A major factor in SASP regulation is the mTOR pathway. It has been proven that phosphorylation of 4EBP—translation repressor protein—mediated by mTOR, influences the translation of mitogen-activated protein kinase-activated protein kinase 2 (MAPKAPK2) and IL-1α [80,115]. The stress-activated serine/threonine-protein kinase MAPKAPK2 activity leads to the inhibition of the mRNA-binding protein ZFP36L1, which directs the SASP components to degrade mRNA. The mTOR pathway can regulate the senescent secretome by influencing the stability of SASP mRNAs [115]. Furthermore, in OIS the TOR-autophagy spatial coupling compartment (TASCC) boosts autophagy and protein synthesis which result in the accumulation of SASP molecules [116]. What is more, the research indicates also that polypyrimidine tract-binding protein 1 (PTB1) can control senescent secretome via influencing an alternative splicing of genes taking part in intracellular trafficking (like EXOC7) [117].

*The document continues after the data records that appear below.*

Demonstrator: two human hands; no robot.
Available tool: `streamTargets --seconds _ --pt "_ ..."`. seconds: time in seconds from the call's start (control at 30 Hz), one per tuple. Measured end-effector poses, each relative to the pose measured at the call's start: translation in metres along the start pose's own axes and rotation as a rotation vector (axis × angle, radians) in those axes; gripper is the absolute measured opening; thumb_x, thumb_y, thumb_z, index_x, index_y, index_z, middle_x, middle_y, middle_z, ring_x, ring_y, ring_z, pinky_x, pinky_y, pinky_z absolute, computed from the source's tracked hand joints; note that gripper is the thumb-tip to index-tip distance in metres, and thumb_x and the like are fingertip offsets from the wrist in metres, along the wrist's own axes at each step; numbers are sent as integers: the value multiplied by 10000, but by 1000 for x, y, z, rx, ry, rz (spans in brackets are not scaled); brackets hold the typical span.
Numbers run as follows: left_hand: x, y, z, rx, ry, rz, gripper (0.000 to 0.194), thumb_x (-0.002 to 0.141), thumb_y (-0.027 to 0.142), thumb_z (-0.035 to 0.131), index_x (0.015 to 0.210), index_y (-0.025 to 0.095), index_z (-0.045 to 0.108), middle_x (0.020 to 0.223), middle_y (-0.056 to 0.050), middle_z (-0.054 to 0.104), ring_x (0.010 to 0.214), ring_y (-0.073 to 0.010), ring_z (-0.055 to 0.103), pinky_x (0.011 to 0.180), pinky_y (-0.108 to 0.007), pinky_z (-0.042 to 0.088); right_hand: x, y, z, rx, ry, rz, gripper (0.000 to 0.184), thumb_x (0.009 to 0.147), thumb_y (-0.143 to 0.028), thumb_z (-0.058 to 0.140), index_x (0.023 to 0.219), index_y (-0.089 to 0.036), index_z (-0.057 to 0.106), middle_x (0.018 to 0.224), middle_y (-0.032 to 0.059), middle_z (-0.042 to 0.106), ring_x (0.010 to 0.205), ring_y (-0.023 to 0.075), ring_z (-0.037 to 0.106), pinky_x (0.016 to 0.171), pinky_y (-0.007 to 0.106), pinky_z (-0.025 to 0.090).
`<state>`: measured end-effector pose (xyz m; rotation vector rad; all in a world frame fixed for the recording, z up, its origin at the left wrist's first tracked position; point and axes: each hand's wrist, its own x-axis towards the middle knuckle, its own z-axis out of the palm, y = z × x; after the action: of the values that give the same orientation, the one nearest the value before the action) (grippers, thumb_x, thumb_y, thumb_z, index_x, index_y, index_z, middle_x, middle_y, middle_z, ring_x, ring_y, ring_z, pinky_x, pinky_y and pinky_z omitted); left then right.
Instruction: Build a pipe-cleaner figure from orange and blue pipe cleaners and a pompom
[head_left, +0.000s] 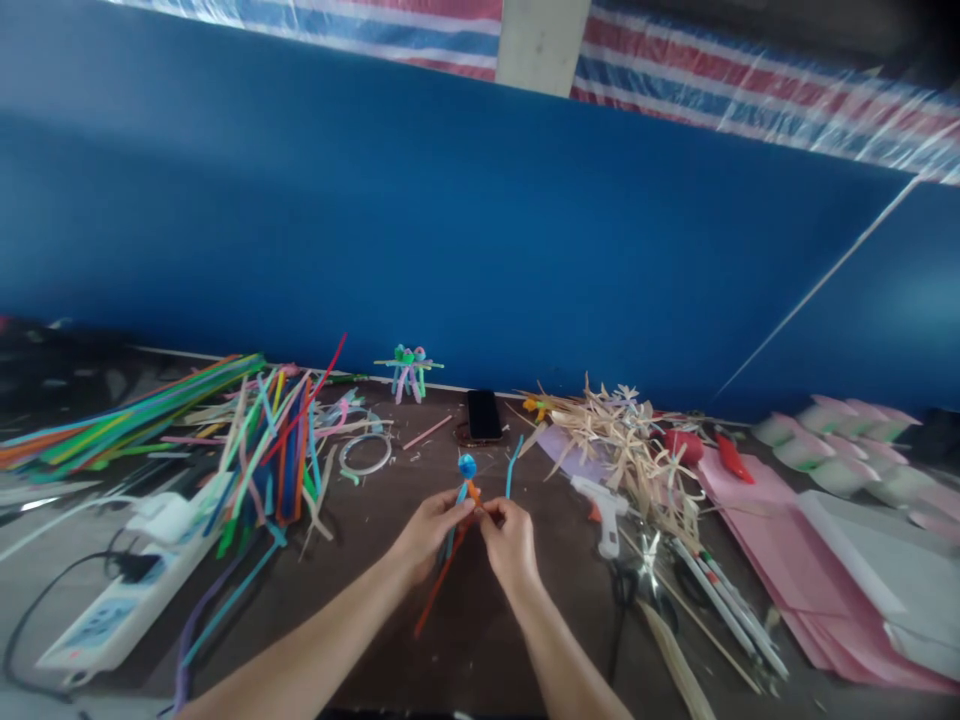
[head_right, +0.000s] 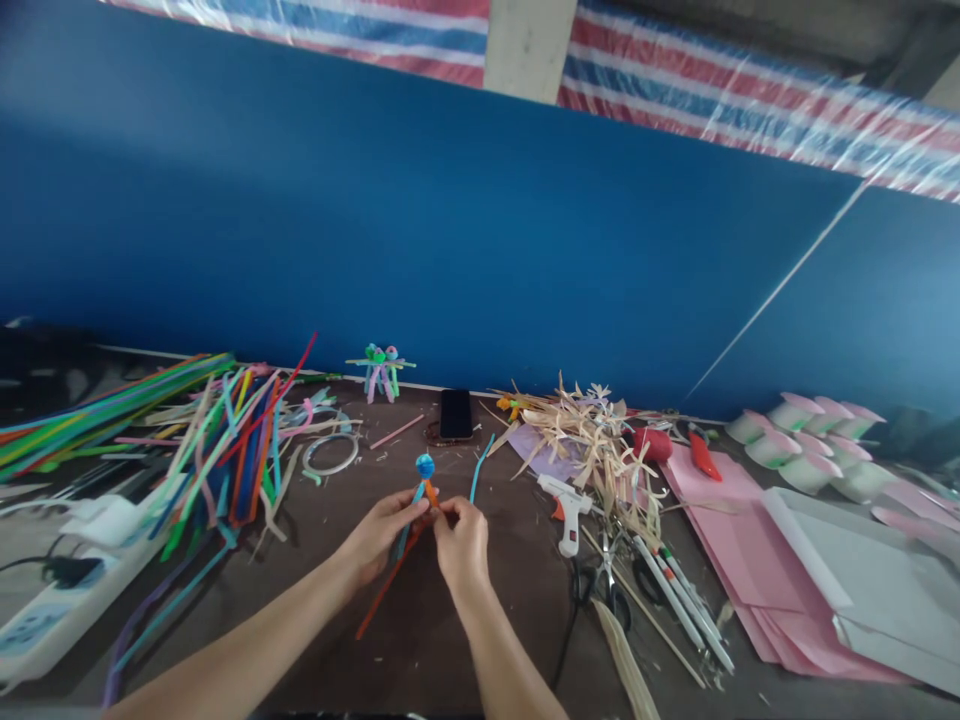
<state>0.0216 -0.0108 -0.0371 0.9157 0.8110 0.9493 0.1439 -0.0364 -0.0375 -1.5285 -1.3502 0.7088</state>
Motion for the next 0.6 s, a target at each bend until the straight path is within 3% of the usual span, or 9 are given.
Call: streamTargets --seconds 0.1,0.3,0.6 --pt "11 -7 -3 58 74 -9 389 594 413 687 821 99 651 583 -6 584 519 -92 508 509 -193 370 2 3 3 64 -59 65 181 700 -299 521 627 -157 606 631 25 617 602 149 538 592 238 385" --pt "23 -3 -8 103 -14 -21 397 580 424 686 793 90 654 544 0 591 507 -117 534 511 -213 386 15 12 4 146 -175 225 289 684 -342 526 486 -136 568 433 -11 513 421 89 433 432 199 299" --pt "35 1 -7 117 -108 -72 327 615 388 672 725 81 651 495 -24 591 467 -113 536 456 -196 356 31 13 -8 273 -355 364 278 629 -393 552 575 -124 603 506 31 609 432 104 497 411 194 335"
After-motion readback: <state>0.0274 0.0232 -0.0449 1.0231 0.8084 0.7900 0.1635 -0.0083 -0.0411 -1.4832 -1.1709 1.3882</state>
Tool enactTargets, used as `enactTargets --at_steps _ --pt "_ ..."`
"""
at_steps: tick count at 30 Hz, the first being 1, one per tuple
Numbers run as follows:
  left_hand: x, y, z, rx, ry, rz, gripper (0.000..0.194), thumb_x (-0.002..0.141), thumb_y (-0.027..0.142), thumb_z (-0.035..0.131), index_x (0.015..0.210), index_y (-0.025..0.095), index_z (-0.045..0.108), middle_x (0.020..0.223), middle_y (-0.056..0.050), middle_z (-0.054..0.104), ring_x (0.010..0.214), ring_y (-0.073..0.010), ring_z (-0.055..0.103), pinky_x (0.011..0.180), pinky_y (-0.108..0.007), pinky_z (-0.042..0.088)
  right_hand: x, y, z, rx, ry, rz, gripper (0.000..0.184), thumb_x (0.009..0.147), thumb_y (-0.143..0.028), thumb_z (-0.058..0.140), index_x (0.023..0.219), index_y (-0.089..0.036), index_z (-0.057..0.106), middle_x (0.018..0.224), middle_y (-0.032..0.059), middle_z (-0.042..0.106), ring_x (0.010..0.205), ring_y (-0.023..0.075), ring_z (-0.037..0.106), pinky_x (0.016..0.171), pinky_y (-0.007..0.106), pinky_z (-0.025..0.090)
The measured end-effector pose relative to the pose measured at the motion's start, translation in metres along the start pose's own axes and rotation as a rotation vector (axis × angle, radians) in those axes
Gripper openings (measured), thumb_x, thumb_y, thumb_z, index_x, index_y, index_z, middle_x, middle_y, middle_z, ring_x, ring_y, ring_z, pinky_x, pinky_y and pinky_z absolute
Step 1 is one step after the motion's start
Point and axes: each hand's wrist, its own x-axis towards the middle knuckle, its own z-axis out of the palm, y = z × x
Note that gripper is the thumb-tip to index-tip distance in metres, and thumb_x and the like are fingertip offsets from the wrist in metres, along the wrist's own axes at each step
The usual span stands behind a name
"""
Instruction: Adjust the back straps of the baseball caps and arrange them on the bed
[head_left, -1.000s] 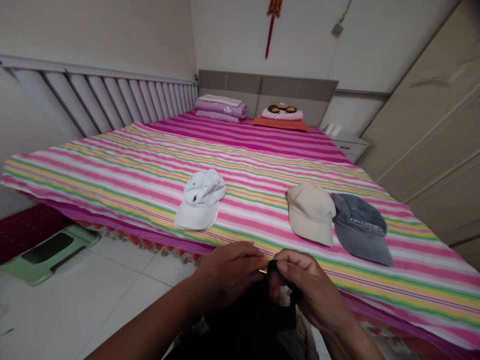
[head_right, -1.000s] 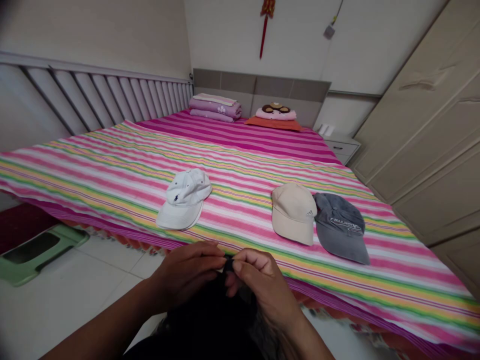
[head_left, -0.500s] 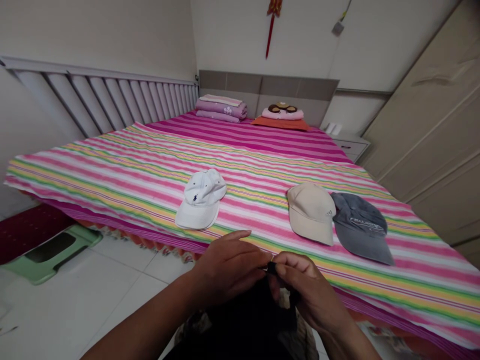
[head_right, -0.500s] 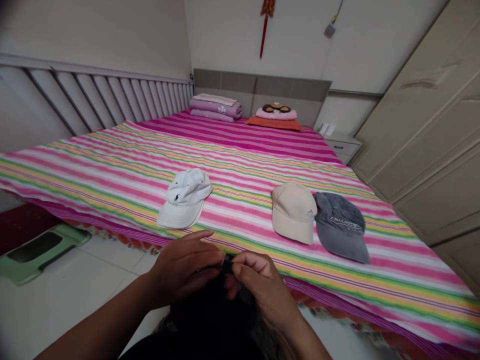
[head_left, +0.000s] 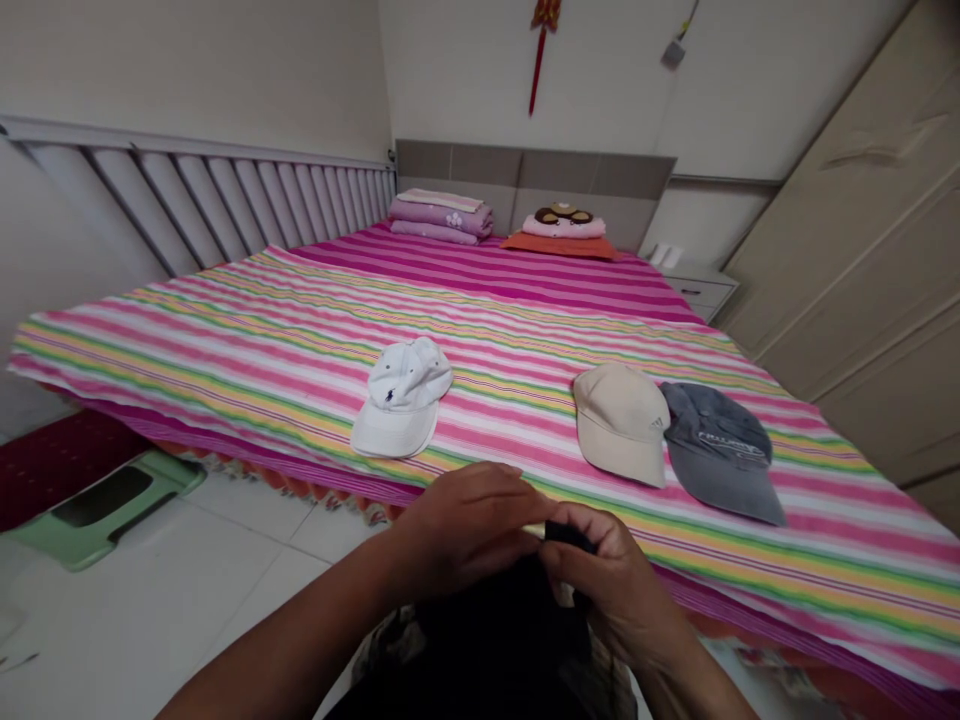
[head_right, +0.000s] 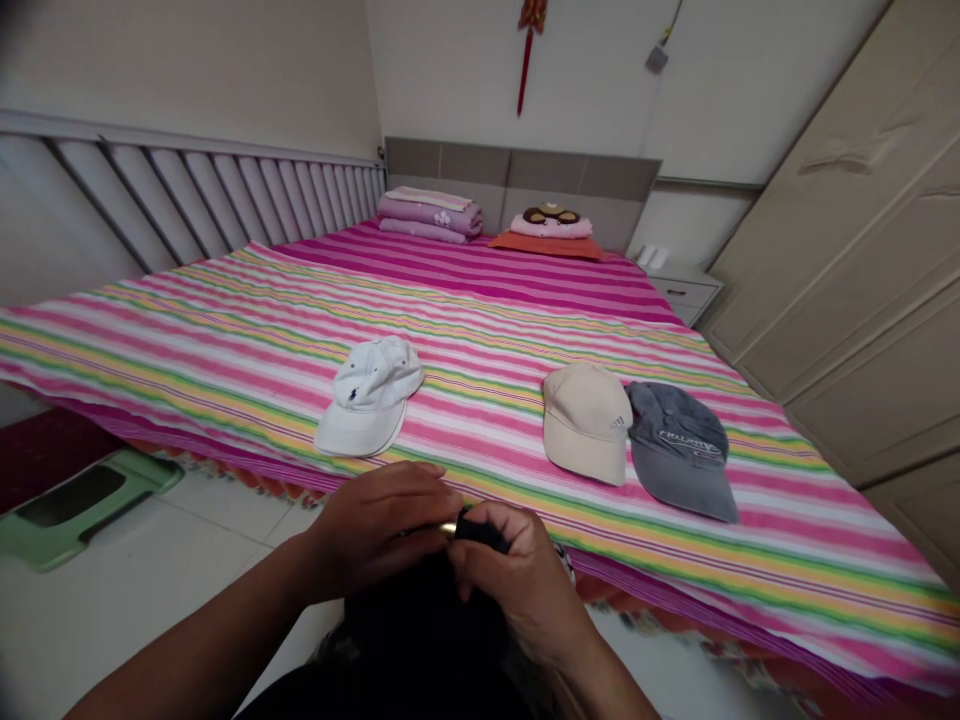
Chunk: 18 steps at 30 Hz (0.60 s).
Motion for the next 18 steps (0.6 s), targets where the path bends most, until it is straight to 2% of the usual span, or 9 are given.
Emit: enactTargets --at_steps 3,7,11,15,18 --pt "-0.004 -0.003 0.006 -0.157 0.071 -0.138 0.037 0.074 0.022 0.066 0.109 0.016 0.056 0.093 -0.01 0.066 0.088 -0.0153 0.062 0.075 -0.025 0.052 0.0 -0.001 0.003 0.069 0.036 -0.012 0.023 0.063 -0.031 0.072 0.06 -0.015 0.056 0.042 -0.006 0.049 0.038 0.0041 0.036 0.041 0.018 0.024" --pt "-0.009 -0.005 0.013 -0.319 0.095 -0.219 0.043 0.068 0.021 0.071 0.109 0.018 0.059 0.096 -0.01 0.066 0.091 -0.0172 0.062 0.077 -0.027 0.052 0.0 -0.001 0.004 0.086 0.059 0.016 0.025 0.06 -0.032 0.073 0.059 -0.015 0.054 0.044 -0.0051 0.051 0.036 0.0054 0.04 0.04 0.019 0.027" --pt "-0.013 -0.004 0.018 -0.513 0.164 -0.419 0.039 0.066 0.016 0.072 0.104 0.019 0.063 0.1 -0.01 0.064 0.092 -0.0172 0.062 0.075 -0.027 0.053 -0.001 -0.002 0.004 0.068 0.046 0.025 0.024 0.062 -0.032 0.072 0.063 -0.016 0.055 0.046 -0.0046 0.052 0.038 0.0063 0.041 0.041 0.019 0.028" --pt "-0.016 -0.002 0.021 -0.803 0.16 -0.67 0.026 0.063 0.014 0.074 0.089 0.016 0.067 0.109 -0.012 0.06 0.092 -0.0182 0.064 0.073 -0.026 0.054 -0.002 -0.003 0.005 0.081 0.002 -0.013 0.025 0.07 -0.038 0.066 0.068 -0.016 0.055 0.049 -0.0042 0.051 0.042 0.0064 0.04 0.042 0.019 0.026" --pt "-0.014 0.0 0.019 -0.848 0.152 -0.718 0.023 0.064 0.013 0.073 0.086 0.015 0.068 0.112 -0.012 0.059 0.091 -0.0179 0.063 0.073 -0.026 0.054 -0.003 -0.003 0.007 0.14 0.023 -0.045 0.028 0.077 -0.041 0.059 0.066 -0.017 0.051 0.047 -0.005 0.047 0.042 0.0061 0.036 0.042 0.019 0.024"
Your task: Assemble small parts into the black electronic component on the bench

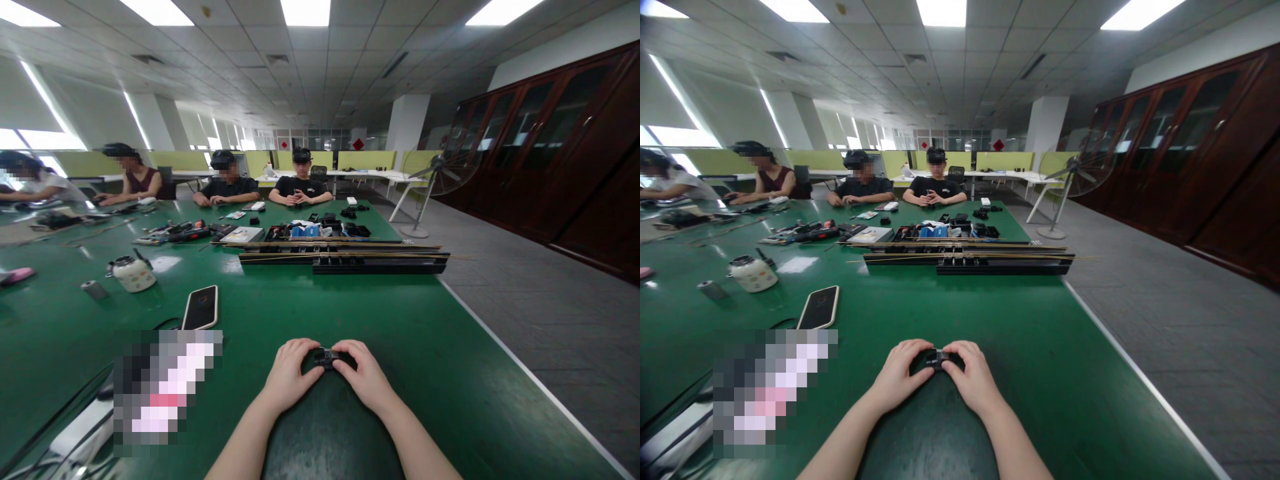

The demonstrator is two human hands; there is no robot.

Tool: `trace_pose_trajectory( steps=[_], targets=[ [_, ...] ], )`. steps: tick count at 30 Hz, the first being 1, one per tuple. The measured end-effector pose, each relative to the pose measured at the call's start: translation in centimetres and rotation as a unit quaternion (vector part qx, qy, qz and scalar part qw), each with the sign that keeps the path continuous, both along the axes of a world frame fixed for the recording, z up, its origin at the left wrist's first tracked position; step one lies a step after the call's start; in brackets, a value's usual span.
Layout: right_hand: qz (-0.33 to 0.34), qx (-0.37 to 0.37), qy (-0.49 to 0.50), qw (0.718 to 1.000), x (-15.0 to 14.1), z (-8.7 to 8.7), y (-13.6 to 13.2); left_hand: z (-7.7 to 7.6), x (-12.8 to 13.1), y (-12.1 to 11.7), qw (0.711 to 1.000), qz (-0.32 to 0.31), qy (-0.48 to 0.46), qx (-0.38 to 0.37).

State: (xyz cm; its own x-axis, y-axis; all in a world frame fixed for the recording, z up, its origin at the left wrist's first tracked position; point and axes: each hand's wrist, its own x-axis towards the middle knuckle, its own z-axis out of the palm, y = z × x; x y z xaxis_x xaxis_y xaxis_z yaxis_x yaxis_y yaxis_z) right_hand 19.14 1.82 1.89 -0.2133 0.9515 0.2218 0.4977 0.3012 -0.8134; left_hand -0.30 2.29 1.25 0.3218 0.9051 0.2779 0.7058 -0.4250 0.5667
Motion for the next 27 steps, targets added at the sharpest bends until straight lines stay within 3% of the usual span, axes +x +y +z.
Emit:
trace_pose_trajectory(
  steps=[12, 27],
  targets=[
    [0.039, 0.017, -0.050, 0.998, 0.03, 0.13, -0.15, -0.06, 0.09, -0.01, 1.000, -0.001, -0.002, 0.005],
    [0.025, 0.005, -0.058, 0.998, -0.06, 0.16, -0.28, 0.34, 0.25, -0.11, 1.000, 0.001, 0.000, -0.011]
  ],
)
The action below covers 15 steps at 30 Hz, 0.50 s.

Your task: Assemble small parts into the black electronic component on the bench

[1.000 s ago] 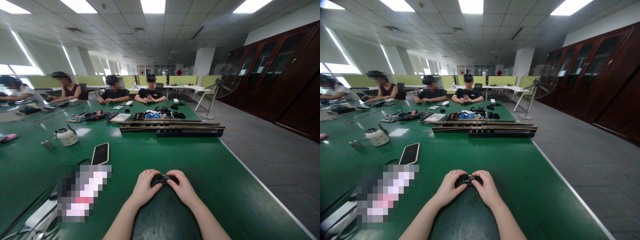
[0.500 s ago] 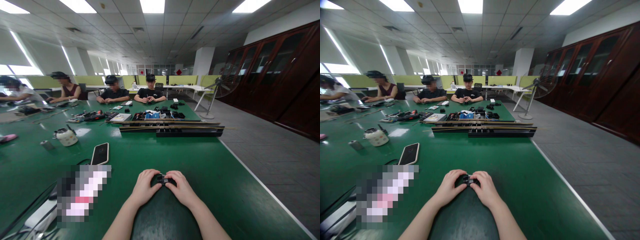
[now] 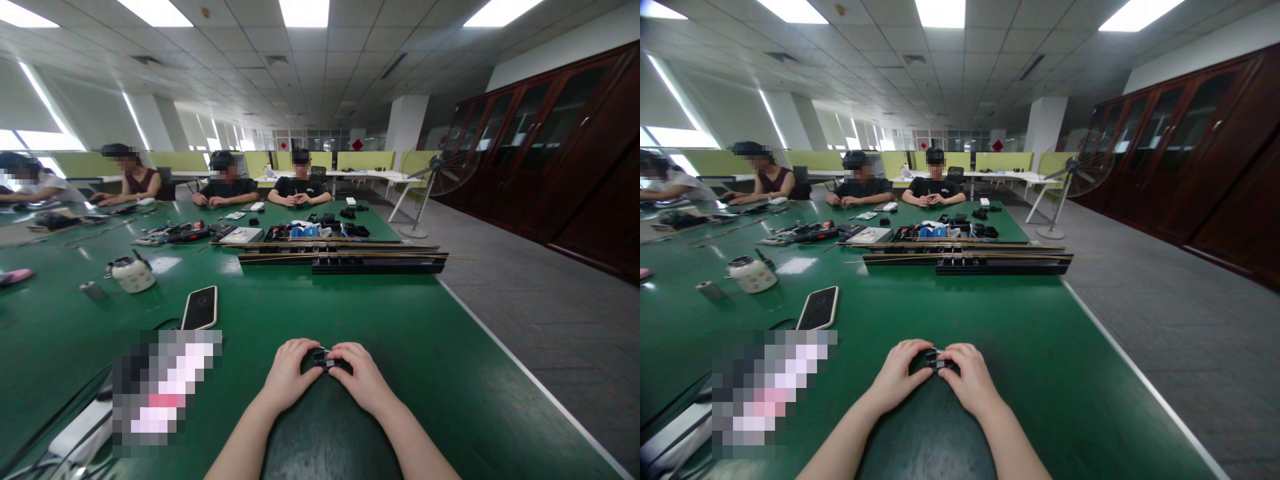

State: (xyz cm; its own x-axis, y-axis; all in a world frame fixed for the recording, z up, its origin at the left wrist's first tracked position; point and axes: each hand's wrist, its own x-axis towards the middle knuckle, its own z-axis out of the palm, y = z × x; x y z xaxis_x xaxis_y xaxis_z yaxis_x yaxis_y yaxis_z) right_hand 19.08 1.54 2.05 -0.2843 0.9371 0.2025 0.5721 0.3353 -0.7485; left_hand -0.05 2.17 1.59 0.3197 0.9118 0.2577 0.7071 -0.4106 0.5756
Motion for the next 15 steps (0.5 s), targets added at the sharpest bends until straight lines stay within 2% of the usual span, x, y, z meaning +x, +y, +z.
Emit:
trace_pose_trajectory(
  steps=[15],
  targets=[
    [-0.009, -0.006, -0.003, 1.000, -0.13, 0.15, 0.04, -0.16, -0.12, 0.03, 1.000, 0.000, -0.001, -0.002]
  ],
)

In order to induce cytokine secretion, constant DDR is usually needed [21]. Taking into consideration that deficiency of DDR regulators such as NBS1, CHK2 and ATM restrains cytokine expression caused by genotoxic stress, it can be presumed that these factors have a major impact on the SASP induction [28]. Research shows that ATM contributes to removal of macroH2A1.1 histone variant from SASP genes and so participates in SASP genes expression [108]. Activation of P16 protein may enhance senescence and inhibit cells proliferation, but is not sufficient to initiate SASP. On the other hand, P38MAPK activation is not only sufficient but also necessary to induce senescence and SASP even if DNA damage does not occur [102]. Additionally, P38 enhances the activity of NF-κB and, as a result, induces SASP transcripts expression [28]. Furthermore, P53 inhibition intensify SASP and create a proinflammatory environment, which provoke malignant transformation [21].

As can be observed, the factors related to DDR also influence the SASP, which confirms the thesis, that SASP is a complex phenomenon, dependent on many factors. It seems possible to regulate SASP by manipulating the DDR. It is important to search for more links between DDR and SASP, which may expand SASP regulation possibilities.